“Remembering Wayne,” Keith Harrison

12 June 2015
Wayne Carver


By Keith Harrison, Emeritus Professor

(written April 12, 2015)

With luck, each of us meets a great human being once in a lifetime. Those of us who had Wayne Carver as a colleague, friend or teacher are among that company. I’ve been trying for some time to find words that come somewhere near describing the qualities of Wayne’s greatness. There was something so elusive and, often, so surprising about so much that he said or did that it’s no easy task. But there was one thing that remained constant: his commitment to literature – or, better, to the art of making things with words. Yet even that commitment took on a characteristic and unusual aspect. One of Wayne’s favorite poets, W.B. Yeats, once said: ‘The intellect of man is forced to choose/ Perfection of the life or of the work.’ For most of us who work with our grey matter that dictum bears a disturbing truth. Yet Wayne – fairly early on, I think – found a way of proving Yeats wrong. This is not to say that Wayne imagined books and people to be the same thing. I think we could better put it this way: although he enjoyed reading books in solitude all his life Wayne seemed to be at his best when he was teasing out the deeper meanings of one of his chosen authors, or poems, or novels in the company of other people. It was in that activity that both books and people became fully alive. For him, that double activity was a continuing quest. Many of us can give examples of Wayne’s unique way of exploring a literary work. In the kindest way possible when you really engaged with him in a discussion of Stevens, or Hopkins or Conrad, he could make you feel like a sprinter jogging alongside a veteran of the marathon who would continue running long after you’d dropped away. He had ideas that endured.

This is Wayne’s legacy: the fact that we will carry him with us as long as we ourselves go on breathing. That’s the note that’s struck, time and gain, by all those who have made, and will make their testimonies.

I first met Wayne in the company of Phil Sheridan when I went for a job interview in Chicago. The first thing that came to me, after I’d gotten used to the fact that Wayne was not an academic in any of the usual molds, was that he embodied something I ‘d read in Eliot: He seemed to care, and not to care. That may need a little parsing, but I’m going to forgo that and leave it hanging there for you to consider. Anyway, after that first meeting, I got to know Wayne in many ways over the best part of fifty years – as colleague, as a department chairman, as a writer, and as an editor who bequeathed his position to me, and most of all as one who in all his activities was an astute judge of what made good writing. He spent hours and hours corresponding with contributors to the Miscellany making shrewd suggestions in which he was able to maintain a delicate balance between a personal warmth and respect, and a very tough commitment to the craft.

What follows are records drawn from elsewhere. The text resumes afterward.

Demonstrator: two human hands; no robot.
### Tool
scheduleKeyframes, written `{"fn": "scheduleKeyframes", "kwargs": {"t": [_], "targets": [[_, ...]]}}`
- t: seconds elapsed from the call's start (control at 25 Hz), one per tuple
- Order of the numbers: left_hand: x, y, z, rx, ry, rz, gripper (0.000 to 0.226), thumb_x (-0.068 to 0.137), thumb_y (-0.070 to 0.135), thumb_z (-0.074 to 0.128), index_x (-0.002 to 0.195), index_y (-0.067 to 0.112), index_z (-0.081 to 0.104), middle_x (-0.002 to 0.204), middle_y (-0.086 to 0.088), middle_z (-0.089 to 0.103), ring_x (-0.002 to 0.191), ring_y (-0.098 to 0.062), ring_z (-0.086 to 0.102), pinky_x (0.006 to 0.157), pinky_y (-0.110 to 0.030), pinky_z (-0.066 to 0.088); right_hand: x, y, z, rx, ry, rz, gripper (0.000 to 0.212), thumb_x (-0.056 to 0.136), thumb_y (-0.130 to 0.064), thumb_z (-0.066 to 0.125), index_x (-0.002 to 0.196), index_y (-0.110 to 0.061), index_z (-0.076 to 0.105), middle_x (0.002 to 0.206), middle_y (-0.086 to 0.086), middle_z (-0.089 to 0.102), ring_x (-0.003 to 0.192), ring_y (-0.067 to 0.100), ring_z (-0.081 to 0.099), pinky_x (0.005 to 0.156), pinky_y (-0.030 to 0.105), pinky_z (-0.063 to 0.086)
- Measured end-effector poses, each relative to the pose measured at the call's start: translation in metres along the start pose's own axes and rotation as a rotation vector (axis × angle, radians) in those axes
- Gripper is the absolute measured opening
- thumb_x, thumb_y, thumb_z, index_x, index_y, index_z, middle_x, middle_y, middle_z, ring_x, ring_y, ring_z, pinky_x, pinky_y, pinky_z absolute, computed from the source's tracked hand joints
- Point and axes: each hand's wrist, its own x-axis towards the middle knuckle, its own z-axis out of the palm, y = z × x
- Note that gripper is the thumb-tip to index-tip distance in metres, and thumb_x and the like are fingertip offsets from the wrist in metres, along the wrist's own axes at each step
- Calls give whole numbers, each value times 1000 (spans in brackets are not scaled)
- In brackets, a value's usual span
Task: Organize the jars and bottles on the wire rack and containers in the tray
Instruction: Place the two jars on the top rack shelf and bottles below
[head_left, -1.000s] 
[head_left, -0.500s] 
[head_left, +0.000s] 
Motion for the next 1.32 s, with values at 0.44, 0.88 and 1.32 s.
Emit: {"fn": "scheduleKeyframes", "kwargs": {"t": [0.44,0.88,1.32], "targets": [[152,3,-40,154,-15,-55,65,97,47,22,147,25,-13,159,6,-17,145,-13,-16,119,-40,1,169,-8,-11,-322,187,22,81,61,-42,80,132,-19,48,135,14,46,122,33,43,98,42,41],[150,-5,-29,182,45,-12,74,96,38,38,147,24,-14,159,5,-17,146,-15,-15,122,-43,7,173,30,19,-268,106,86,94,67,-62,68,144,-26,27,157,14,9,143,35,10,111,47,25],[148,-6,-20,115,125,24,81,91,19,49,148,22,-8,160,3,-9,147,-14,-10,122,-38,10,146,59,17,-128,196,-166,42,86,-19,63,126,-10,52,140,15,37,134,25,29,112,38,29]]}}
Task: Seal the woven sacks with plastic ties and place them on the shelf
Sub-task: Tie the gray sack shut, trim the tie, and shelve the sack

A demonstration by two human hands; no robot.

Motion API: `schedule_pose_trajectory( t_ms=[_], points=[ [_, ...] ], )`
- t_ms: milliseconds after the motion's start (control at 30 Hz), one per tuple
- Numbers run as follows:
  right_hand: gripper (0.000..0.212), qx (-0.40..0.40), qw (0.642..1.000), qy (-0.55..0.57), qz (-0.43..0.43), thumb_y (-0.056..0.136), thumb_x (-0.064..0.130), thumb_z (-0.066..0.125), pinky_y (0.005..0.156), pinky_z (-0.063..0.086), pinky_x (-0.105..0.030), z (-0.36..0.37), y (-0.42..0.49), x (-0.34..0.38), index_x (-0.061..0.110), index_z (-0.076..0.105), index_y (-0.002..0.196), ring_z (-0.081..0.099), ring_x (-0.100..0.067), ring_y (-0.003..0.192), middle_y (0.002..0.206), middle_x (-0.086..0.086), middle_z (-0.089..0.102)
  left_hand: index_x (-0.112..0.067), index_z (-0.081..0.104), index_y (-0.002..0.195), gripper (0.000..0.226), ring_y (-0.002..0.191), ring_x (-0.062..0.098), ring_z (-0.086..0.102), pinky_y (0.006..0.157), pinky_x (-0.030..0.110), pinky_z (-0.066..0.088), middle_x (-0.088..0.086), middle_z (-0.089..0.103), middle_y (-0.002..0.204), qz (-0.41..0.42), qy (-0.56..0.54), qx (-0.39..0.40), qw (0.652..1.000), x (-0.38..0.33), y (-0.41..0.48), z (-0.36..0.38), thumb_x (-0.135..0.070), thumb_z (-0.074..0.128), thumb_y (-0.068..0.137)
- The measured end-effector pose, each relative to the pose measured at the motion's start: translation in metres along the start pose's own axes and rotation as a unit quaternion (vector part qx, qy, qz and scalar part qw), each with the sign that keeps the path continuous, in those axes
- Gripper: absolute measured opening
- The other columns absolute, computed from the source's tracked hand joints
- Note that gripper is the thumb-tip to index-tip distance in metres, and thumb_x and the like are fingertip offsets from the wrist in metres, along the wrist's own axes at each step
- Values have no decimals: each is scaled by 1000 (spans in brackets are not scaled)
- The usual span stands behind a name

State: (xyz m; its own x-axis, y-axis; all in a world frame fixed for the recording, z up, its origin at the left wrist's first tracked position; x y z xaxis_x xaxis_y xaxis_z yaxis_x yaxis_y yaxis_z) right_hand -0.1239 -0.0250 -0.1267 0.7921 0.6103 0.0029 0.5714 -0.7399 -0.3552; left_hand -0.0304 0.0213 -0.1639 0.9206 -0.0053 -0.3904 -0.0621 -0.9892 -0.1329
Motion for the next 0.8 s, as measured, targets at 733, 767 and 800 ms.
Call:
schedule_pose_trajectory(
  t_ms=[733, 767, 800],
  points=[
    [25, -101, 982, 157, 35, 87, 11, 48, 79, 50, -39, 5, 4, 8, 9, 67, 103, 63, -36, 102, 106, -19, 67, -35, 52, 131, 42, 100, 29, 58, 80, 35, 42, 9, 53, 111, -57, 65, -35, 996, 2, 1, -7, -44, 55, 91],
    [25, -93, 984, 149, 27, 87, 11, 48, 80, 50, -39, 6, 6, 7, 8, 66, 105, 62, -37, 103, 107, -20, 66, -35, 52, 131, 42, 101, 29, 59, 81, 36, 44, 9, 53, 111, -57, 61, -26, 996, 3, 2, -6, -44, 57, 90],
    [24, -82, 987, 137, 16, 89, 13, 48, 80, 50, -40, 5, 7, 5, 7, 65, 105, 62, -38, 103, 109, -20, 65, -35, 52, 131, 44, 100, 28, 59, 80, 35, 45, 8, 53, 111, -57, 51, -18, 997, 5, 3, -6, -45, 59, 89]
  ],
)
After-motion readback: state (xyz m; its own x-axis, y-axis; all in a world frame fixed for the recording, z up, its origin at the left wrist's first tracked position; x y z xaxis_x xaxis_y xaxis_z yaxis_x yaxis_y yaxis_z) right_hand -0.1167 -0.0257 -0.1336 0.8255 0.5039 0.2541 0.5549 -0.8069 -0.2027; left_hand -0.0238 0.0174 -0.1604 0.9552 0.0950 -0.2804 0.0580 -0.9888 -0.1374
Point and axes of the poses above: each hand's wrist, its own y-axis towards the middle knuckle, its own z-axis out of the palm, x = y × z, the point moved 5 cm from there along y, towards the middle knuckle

That, I believe, brings us a little closer to the secret of Wayne’s stature, a secret which all of us felt immediately and instinctively: Wayne was a kind man – and I mean that in both the common and the etymological sense. We remember that the word kind is closely related to the word kin. Wayne conveyed, with such ease and grace, the fact that whatever we’re all involved in down here, whether it’s literature, or all our other joys, and horrors , we are all of the same kin, and sharing that kinship is an unavoidable part of our destiny. In that sense Wayne was a central person: he somehow defined us. He was, like all of us, ordinary, but he had a very special way of being so. Life in his presence was deeper and more various, and more surprising than we had suspected.

That centrality is what we will all miss. Wayne was fully there, he was authentic. As another of his favorite poets said:

Each mortal thing does one thing and the same:

Deals out that being indoors each one dwells;

Selves — goes itself; myself it speaks and spells,

Crying Whát I dó is me: for that I came.

Wayne was always himself: for that he came. Now with Cindy and Patch and all the family, and all his friends, we mourn his passing.  And yet our mourning is charged with gratitude.

Thank you, Wayne, for being yourself, and for the amazing difference you made to our lives.